The primary argument that I was going to make in this post was that the content of one’s slide decks depends on the delivery method of the accompanying talk. After seeing Eli Neiburger’s talk at last week’s Ebook Summit, I think I was wrong. Slides that contain photos are excellent accompaniment to a talk, no matter if that talk is delivered face-to-face or remotely, a point that Eli slam-dunked. Slides that contain nothing but bullet points are deadly, even if the speaker is scintillating. At best, they add nothing. At worst, they are (ant)agonizing.
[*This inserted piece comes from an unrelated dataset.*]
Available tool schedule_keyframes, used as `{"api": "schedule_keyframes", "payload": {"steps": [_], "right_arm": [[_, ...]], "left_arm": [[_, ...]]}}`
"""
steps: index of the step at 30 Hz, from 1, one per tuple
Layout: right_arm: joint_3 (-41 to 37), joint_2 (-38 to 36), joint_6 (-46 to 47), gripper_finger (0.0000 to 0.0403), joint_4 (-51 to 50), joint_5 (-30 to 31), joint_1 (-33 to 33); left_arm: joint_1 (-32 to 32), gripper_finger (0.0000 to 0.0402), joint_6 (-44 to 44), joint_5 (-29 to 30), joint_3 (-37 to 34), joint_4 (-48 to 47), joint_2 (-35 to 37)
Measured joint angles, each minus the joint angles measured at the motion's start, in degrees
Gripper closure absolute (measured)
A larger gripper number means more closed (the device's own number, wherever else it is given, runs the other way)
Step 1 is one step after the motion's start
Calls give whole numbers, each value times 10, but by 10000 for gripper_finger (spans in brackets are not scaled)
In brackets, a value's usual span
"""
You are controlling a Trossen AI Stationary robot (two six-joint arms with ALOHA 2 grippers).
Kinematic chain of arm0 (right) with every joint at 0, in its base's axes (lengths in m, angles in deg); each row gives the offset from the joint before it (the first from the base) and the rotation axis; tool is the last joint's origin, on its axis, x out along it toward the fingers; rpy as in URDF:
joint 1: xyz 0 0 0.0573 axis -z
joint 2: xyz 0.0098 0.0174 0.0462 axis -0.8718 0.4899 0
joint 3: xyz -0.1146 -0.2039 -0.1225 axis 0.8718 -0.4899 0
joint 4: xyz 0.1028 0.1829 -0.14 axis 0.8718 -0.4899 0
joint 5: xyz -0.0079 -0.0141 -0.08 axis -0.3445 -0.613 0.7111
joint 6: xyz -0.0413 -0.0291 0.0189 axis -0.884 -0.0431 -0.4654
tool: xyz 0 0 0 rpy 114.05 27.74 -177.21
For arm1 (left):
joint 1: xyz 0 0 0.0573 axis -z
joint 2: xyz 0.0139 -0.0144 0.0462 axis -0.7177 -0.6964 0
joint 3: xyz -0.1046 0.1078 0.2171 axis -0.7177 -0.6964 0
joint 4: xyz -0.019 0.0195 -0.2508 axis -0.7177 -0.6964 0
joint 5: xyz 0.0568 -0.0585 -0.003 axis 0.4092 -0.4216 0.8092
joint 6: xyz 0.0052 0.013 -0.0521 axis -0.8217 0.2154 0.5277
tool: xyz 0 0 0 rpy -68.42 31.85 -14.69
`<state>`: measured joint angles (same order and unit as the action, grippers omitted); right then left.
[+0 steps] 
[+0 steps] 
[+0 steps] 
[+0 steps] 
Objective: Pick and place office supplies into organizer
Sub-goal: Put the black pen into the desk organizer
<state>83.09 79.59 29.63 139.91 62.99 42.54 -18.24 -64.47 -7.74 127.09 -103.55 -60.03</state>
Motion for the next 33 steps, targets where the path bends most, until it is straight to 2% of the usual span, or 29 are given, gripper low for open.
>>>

If you follow me on Twitter or have seen me present, you might guess that I am not a fan of speakers who favor text-heavy slide decks. The fastest way to lose me as an audience member is to put blocks of text before my eyes. When I’m giving you my time to hear what you have to say, I don’t want to have to read it first—or worse, try not to read ahead as you read aloud. It’s as if we have been taught that a presentation is not a presentation without the great taste of PowerPoint. Actually, that’s very apt: slides should be the condiment that gives a talk that little zing. It’s the Miracle Whip, people, it’s not the bread, and it’s certainly not the meat. It’s even possible to make and enjoy a fine sandwich without any condiments at all. Think about that.
Why are we compelled to write bullet points? Don’t get me wrong; I used to do it, too, and not that long ago. We do it because it’s what we know. Bad slide decks are all around us. PowerPoint is built for text. It’s nearly impossible to avoid. But avoid it we can. And should.
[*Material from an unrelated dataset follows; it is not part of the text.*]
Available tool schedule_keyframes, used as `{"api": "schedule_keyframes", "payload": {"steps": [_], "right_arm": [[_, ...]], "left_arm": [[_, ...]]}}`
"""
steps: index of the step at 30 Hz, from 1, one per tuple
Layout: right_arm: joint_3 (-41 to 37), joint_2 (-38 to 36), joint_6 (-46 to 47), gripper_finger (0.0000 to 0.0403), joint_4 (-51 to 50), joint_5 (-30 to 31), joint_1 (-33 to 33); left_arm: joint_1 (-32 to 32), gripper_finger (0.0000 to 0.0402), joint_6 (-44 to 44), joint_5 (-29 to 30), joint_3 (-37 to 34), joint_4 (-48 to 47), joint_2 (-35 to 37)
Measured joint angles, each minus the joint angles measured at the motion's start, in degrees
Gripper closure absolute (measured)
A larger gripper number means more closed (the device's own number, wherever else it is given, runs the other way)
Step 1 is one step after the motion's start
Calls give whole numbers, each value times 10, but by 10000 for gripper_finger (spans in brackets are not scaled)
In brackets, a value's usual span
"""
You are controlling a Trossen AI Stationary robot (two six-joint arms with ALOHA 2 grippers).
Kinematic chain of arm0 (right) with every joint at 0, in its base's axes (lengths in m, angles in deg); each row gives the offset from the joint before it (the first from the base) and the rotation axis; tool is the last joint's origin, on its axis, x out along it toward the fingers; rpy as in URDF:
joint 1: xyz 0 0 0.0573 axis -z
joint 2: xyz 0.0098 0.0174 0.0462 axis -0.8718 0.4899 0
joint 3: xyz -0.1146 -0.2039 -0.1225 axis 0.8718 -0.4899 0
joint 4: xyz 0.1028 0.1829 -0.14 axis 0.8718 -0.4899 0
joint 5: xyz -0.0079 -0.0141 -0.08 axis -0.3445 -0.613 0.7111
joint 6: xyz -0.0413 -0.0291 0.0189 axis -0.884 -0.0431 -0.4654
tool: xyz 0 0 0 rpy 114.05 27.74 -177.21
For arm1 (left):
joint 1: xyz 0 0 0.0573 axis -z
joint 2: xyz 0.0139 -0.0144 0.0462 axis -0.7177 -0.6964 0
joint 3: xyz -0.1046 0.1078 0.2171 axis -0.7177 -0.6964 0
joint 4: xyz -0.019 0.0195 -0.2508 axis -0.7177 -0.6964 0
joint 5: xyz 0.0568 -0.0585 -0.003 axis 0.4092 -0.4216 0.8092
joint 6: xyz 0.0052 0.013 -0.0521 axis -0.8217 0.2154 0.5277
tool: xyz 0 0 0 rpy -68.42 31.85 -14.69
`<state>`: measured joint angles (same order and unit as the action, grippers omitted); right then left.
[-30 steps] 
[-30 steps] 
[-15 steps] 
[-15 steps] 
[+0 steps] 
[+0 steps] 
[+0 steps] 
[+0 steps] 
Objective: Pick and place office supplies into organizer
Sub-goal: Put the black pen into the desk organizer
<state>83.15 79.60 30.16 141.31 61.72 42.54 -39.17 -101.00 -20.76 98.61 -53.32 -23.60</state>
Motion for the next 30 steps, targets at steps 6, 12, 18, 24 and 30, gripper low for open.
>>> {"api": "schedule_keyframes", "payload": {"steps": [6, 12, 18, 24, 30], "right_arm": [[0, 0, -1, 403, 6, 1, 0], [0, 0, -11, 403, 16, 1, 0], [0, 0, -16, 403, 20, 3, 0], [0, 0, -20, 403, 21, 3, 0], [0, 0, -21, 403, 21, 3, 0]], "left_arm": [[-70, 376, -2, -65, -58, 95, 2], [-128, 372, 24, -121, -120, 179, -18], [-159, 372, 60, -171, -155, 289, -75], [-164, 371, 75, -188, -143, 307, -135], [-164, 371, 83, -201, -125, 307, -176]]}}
Part of what fuels the use of text in PowerPoint is its multiple potential uses. Print Handouts! Print Notes! Create PDFs! Post to Slideshare! Hooray! But the most effective slide decks cannot be effectively uncoupled from the talks that they accompany without additional work. For example, beautiful slide decks posted to Slideshare without additional context connecting them to the talk from which they sprang are only that—beautiful slide decks. They probably hold meaning for people who heard the talk, but that meaning will fade with time. Slides posted to Slideshare with notes or accompanying audio bring something of that meaning with them.
Which brings me back around to my slightly-adjusted original argument: to each tool its purpose. Slide decks punctuate a talk; handouts and slidecasts help us remember it.